I had been thinking about how the Falls Road also holds so much history of struggle when my eyes met Sean Graham’s bookmakers which is at the junction of the Rock and the Falls Roads. Sean Graham’s bookmakers on January 13th 1990 had seen three men go into it to do a robbery. Undercover Brits from 14th Intelligence Company apparently aware of the robbery in advance waited until they had come out of the bookmakers then gunned them down. Eye witness state that the men were again shot as they lay on the ground while wounded. The driver was the first to die with no warning given. He, also unarmed, was shot at very close range through the window of the car. One of the three men had remained inside the shop and so survived. Those that were killed were the getaway driver, John Joseph McNeill, as well as Edward Hale and Peter Thompson. I had looked at that time at each of the faces in the paper until I set eyes on the face of Peter Thompson, and in doing so, I had seen another face from childhood.


  1. Davy,

    a good read. The only thing that stops it being an enjoyable read is that it is so tinged with sadness.

  2. From Davy Carlin

    Hi Mackers

    I agree it would be a more enjoyable read if it was not tinged with sadness.

    Yet that was how I had deeply felt, and more, at the time of writing it.

    Indeed that is how I had felt for a very long time within my life, and writing those thoughts for the Blanket and for myself, while it gave my part account of such times, it nevertheless also, in part, helped me come to terms with some things in a way.

    I have no doubt that if I was to write the same series today that it would be different and more upbeat, but I think it was important to do at that time.

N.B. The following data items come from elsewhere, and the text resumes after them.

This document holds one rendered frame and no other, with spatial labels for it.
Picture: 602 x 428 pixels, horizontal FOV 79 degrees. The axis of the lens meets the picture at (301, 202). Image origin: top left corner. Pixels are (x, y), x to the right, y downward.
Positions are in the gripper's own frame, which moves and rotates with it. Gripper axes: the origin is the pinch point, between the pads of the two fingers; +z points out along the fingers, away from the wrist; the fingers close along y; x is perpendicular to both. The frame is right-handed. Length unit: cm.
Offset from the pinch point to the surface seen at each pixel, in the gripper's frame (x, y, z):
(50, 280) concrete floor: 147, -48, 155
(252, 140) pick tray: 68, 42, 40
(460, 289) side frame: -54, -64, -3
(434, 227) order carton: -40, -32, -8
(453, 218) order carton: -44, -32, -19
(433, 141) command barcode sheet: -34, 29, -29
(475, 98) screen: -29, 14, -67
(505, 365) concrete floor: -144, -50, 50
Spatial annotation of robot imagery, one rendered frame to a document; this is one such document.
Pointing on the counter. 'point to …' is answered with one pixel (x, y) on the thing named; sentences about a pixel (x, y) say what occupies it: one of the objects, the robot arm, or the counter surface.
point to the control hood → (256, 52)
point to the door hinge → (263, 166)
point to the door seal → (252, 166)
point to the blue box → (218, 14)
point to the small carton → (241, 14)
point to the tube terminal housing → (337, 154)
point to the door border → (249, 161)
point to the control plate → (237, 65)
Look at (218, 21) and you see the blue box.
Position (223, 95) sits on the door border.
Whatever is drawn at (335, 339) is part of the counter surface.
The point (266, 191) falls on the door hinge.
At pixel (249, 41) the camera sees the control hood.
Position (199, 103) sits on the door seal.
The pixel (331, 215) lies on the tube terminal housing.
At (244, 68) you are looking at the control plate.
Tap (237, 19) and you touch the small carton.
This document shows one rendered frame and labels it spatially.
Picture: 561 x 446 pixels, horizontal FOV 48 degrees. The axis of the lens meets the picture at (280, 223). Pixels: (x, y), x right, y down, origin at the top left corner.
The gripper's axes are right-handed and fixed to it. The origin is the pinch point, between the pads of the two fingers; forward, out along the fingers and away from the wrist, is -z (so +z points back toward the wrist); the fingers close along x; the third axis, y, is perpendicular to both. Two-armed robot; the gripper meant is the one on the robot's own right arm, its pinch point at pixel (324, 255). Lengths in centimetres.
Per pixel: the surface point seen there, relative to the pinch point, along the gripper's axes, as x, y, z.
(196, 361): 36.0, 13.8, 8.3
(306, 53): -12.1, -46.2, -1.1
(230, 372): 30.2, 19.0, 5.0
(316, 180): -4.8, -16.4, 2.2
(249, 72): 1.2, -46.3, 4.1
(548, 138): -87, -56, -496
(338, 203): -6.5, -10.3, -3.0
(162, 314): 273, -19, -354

    Now as I reread some of my earliest writings I can see not only that my writing has improved {hopefully} but it also shows how I have changed my outlook to life and as to how I personally see this life as less brutal and now try to live it within a more positive way.

    A later series {Part 3} will be written in that way.

  3. Davy,

    not all good writing makes easy reading. You did a great job here.

  4. Davy,

    Are you going to put your pieces into an Ebook type format or other or just for here..?

    What I like about you articles is it gives me an insight to life in west Belfast during the conflict..

    As I said on here several times, I have never been further up the Falls Road than Divis Flats..

    Some of the things you experienced are totally alien to me. I honestly don't ever remember being 'spead eagled', insulted or other by the state forces. I know it happened but I guess I was one of the lucky ones..

    I look foward to part 2..

  5. Davy, I too remember the racism of the British Army. One day in the mid to late 1980s they left a black soldier behind when they got in their vehicles to go back to base. I assumed he wasn't simply 'forgotten about'.

    He had to board our bus, rifle and all and ask in a panic to be left further down the Glen Road at the barracks.

  6. One of my memories growing up in Belfast during the conflict went liike this...It was a Sat night lied to my parents about where I as crashing etc. (got away with that).

    Anyhow went to an all nighter, somewhere in East Belfast; 1988 (100% 50's rock'n'roll), got very drunk, fell asleep, woke up sometime on Sunday with half my head shaved. I learnt very quickly never to fall asleep at any party again.